# [What you are asked to do]
Search the listing below, and show each line that includes the word "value".

# [Source data]
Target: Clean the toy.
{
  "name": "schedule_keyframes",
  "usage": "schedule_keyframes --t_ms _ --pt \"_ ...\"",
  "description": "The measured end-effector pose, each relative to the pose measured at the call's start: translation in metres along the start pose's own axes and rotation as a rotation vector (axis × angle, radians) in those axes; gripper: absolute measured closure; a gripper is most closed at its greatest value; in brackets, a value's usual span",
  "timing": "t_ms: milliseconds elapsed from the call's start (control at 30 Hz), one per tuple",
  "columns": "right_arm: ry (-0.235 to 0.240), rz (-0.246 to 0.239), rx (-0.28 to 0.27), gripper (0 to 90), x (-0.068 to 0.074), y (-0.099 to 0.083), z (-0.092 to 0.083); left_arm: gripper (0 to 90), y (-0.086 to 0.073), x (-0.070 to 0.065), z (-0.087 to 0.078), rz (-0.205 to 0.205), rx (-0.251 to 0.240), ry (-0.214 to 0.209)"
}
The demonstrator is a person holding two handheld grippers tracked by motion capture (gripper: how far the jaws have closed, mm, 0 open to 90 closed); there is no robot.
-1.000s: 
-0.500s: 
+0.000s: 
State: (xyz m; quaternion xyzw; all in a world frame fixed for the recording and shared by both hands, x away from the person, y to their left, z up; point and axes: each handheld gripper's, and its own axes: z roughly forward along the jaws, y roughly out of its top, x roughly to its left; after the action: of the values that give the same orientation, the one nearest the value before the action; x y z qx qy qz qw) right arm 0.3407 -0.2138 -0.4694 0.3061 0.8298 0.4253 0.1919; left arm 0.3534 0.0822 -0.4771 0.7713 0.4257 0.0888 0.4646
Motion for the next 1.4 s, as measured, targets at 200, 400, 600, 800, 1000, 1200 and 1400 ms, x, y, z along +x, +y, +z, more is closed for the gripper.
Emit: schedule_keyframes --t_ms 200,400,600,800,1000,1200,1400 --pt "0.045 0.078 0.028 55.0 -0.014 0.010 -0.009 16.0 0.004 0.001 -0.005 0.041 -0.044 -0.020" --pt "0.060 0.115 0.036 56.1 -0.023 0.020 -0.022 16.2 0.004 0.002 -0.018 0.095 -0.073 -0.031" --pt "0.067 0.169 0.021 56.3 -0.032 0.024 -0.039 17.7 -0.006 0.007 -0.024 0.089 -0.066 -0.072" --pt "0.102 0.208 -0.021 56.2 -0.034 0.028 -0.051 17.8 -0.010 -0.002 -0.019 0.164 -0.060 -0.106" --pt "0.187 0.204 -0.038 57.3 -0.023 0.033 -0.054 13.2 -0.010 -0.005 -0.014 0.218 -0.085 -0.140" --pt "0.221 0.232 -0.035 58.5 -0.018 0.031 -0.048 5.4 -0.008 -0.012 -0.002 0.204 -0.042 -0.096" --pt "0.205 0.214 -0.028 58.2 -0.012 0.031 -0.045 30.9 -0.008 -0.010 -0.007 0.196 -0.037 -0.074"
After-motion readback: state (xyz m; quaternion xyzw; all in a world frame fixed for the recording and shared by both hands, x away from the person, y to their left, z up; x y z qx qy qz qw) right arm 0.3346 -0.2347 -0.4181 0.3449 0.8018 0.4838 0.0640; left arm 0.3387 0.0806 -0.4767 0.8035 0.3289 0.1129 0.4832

# [Written reply]
  "description": "The measured end-effector pose, each relative to the pose measured at the call's start: translation in metres along the start pose's own axes and rotation as a rotation vector (axis × angle, radians) in those axes; gripper: absolute measured closure; a gripper is most closed at its greatest value; in brackets, a value's usual span",
State: (xyz m; quaternion xyzw; all in a world frame fixed for the recording and shared by both hands, x away from the person, y to their left, z up; point and axes: each handheld gripper's, and its own axes: z roughly forward along the jaws, y roughly out of its top, x roughly to its left; after the action: of the values that give the same orientation, the one nearest the value before the action; x y z qx qy qz qw) right arm 0.3407 -0.2138 -0.4694 0.3061 0.8298 0.4253 0.1919; left arm 0.3534 0.0822 -0.4771 0.7713 0.4257 0.0888 0.4646

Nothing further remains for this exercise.